Legumes are the vegetables that may contain the most zinc. They include chickpeas, black-eyed peas, black beans, garbanzo beans, pumpkins seeds, cashews, pecans, almonds, and Brazil nuts.
One cup of legumes will give you approximately 20% – 25% of your daily recommended intake.
Grains, such as wheat, rice, and oatmeal also contain zinc. Wheat germ and wheat bran each contain about 7 milligrams of zinc, which almost satisfies the daily recommended intake.
Hominy, rye, spaghetti, and quinoa each contain 2 – 3 milligrams, so a few servings of these vegetables will meet your daily goal.
However, it’s important to note that legumes and grains both contain phytate, which is a compound that decreases the body’s absorption of zinc.
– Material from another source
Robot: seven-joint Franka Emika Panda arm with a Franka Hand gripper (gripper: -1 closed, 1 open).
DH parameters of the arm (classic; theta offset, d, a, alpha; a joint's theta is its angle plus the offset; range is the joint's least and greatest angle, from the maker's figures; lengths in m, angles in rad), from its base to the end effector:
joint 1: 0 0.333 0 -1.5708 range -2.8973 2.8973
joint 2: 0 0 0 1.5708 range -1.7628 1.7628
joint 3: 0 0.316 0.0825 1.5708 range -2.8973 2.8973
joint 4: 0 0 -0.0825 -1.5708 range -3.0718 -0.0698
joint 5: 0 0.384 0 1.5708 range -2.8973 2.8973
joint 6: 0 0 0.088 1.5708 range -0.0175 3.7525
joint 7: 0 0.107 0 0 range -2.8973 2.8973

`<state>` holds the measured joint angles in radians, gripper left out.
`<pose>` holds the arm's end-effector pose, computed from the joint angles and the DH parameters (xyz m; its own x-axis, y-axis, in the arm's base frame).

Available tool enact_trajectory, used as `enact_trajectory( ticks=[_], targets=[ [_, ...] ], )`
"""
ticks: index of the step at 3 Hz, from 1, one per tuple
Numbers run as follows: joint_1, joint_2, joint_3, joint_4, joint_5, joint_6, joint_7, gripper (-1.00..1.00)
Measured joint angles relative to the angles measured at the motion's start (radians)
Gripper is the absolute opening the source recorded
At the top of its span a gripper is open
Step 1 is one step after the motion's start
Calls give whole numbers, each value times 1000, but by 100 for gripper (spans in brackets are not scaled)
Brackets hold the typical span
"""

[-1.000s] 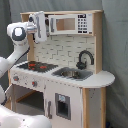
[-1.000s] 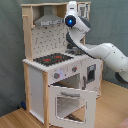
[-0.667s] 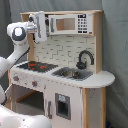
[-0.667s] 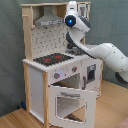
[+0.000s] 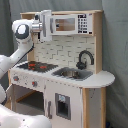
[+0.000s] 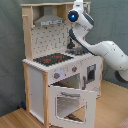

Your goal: Play with the kitchen

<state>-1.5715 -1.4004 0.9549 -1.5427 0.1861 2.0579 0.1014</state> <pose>0.4902 0.2981 0.7240 0.6003 0.3457 0.7212 -0.6277 -0.3552 0.6927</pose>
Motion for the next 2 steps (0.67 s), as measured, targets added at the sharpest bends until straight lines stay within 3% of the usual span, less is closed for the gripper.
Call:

Therefore, if you choose to eat legumes and grains to get your zinc for the day, be sure to include them in your meals and snacks to make sure your zinc levels don’t drop too much as your day goes by.
Additionally, potatoes contain about 10% of the daily recommended intake, while green beans and kale provide less than half of this amount.
Mushrooms will give you about 5% – 20% of your daily recommended intake, depending on the type of mushrooms you choose. One cup of spinach, asparagus, broccoli, okra, or corn all contribute to your zinc needs, each between 5% – 10%.
This gives you a wide variety of vegetables that contribute to a zinc-rich diet.
Which fruit contains more zinc?
Avocados are considered a superfood, so it’s no surprise that they are at the top of the charts for fruits (that’s right – fruits, not vegetables) that are high in zinc.
A cup of California avocados has about 10% of the daily recommended zinc intake.
Blackberries, raspberries, pomegranates, and certain other berries each have at least 5% of your daily intake.
Apricots, guavas, and cantaloupe each have about 3%. Kiwi and peaches have about 2% each. Therefore, although these delicious fruits have less zinc, you will enjoy the foods that you need to keep you healthy.
Zinc packs a powerful punch in helping you get healthy and stay healthy in the long run. Plan your day to make sure you eat zinc-rich foods in your meals and snacks to keep you feeling better all day long.